7.3 Surgical Techniques

7.3.1 The Glenn Procedure

The modified Glenn anastomosis (Fig. 30.13) may be performed on cardiopulmonary bypass with beating heart or without cardiopulmonary bypass in patients with anterograde flow who do not require any intracardiac intervention. The superior vena cava is sectioned from the atrial mass after ligation of the azygos return, and its caudal portion is directly anastomosed onto the right pulmonary artery. Any previous aortopulmonary shunt is ligated and/or sectioned. When a previous pulmonary banding has been performed, some groups maintain a persistent anterograde flow from the ventricular mass, although tightening the banding, while others favor the section of the pulmonary trunk and even the resection of the pulmonary valve to remove any pouches that would become a potential source of thromboembolism. The theoretical advantage of the first approach is to provide the lungs with a hepatic angiogenesis inhibitor factor that would decrease the risk for pulmonary arteriovenous fistula formation, but there is no evidence confirming this theory. Potential disadvantages of preserving the pulmonary anterograde flow are pulmonary diastolic overload and potential for distortion of the pulmonary artery anatomy by the banding, particularly if it migrates toward the pulmonary branches bifurcation. During the same operating time, other interventions might be indicated: atrioventricular valvular plasty, atrial septectomy, pulmonary artery plasty or patch enlargement or repair of any residual aortic arch obstruction. Arteriovenous fistulas have a significant hemodynamic impact on the Fontan circulation as a source of persistent hypoxemia and are more common in patients with heterotaxia and with interrupted inferior vena cava and azygos continuation in whom a Kawashima procedure is performed. If identified, such collaterals require ligation if not occluded in the catheterization laboratory.

Fig. 30.13
figure 13

The partial cavopulmonary connection (Glenn procedure)

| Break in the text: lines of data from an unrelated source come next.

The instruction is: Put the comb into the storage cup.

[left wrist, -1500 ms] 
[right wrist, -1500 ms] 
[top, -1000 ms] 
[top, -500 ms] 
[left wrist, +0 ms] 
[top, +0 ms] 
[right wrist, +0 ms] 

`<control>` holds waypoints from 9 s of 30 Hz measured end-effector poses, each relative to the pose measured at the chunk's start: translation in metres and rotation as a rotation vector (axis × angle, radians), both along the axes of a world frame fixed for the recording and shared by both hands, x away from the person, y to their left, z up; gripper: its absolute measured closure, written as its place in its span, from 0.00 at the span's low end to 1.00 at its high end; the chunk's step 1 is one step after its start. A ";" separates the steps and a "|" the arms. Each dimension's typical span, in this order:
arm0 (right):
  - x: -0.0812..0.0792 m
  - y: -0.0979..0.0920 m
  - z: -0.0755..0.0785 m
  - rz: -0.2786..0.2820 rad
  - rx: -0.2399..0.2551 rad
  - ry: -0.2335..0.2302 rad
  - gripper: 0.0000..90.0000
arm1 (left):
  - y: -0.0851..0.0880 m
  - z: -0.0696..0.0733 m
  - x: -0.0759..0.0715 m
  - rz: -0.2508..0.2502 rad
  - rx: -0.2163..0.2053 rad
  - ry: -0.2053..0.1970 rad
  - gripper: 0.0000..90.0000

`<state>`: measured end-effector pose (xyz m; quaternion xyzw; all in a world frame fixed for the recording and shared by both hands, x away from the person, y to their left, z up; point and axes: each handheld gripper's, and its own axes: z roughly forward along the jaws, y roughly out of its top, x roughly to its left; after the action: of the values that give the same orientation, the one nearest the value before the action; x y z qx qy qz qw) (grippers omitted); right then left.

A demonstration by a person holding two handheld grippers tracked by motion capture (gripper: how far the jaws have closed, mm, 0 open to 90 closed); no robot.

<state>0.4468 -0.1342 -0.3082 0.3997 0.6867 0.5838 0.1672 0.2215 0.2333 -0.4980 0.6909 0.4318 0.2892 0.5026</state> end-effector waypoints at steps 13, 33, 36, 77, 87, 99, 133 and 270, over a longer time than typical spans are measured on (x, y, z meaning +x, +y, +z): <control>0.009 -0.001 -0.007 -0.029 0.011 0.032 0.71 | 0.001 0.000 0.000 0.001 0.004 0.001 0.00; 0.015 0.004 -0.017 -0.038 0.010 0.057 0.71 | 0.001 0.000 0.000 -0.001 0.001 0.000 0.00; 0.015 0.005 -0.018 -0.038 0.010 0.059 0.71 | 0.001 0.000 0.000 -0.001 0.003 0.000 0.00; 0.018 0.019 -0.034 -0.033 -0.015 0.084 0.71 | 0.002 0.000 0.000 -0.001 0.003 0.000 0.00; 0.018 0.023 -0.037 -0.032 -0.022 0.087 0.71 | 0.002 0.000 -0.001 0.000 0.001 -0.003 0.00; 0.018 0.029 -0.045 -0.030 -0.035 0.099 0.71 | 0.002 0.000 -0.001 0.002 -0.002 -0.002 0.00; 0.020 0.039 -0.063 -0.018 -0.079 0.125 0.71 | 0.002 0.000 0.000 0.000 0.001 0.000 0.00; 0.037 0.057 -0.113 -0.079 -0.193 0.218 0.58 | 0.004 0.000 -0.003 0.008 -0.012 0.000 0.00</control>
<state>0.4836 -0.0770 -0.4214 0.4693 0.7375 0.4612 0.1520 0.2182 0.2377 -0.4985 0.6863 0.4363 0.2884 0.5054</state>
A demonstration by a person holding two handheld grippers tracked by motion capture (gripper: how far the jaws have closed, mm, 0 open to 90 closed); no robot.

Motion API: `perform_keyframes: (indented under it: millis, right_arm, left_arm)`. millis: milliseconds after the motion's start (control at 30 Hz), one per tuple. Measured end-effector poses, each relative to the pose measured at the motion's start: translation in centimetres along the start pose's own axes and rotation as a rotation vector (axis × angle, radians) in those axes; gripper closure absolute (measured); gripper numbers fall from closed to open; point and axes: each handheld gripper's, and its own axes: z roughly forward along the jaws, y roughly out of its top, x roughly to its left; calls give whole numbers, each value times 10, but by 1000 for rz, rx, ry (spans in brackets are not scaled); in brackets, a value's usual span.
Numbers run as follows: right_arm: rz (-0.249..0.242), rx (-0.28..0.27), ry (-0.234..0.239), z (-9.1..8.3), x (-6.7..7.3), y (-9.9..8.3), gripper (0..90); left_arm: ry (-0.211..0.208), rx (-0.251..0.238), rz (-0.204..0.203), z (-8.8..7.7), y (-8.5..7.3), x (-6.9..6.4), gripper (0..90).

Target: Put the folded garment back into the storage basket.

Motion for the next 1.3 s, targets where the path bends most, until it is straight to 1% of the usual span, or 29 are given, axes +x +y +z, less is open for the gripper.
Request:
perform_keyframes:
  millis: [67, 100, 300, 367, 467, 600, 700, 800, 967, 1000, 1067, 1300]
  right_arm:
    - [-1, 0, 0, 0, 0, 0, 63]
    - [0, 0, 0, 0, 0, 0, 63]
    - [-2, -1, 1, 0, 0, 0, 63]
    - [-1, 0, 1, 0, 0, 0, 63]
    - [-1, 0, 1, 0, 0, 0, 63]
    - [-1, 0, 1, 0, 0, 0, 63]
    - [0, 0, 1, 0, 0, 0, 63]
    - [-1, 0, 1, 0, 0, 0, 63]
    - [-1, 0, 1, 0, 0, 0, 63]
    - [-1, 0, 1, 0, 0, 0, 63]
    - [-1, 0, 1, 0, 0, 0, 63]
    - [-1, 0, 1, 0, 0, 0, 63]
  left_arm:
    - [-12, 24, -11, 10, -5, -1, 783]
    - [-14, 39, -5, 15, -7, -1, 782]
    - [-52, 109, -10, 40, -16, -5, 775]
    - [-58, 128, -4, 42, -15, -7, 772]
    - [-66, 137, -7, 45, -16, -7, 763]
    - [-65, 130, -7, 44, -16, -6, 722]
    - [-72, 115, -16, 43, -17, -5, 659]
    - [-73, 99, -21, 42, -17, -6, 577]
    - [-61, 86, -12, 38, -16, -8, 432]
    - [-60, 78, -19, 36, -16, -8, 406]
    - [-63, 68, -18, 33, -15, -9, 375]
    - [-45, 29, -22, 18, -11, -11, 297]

The Glenn anastomosis is more laborious and may carry an increased morbidity when performed in patients with HLHS and previous hybrid approach, in whom it is required to remove the ductal stent and perform an atrial septectomy, a plasty of the pulmonary arteries, and an extensive reconstruction of the aortic arch.

7.3.2 The Hemi-Fontan Procedure

This is an alternative to the modified Glenn connection [13]. It might facilitate the second step toward the total cavopulmonary connection if the choice is an intracardiac tunnel. It consists in creating an anastomosis between the right atrium and the pulmonary artery by septalizing the atrial cavity with a Goretex® patch to divert the flow drained from the superior vena cava onto the pulmonary bed while ensuring the drainage of the flow arriving from the inferior vena cava toward the ventricular mass, across the atrioventricular valve.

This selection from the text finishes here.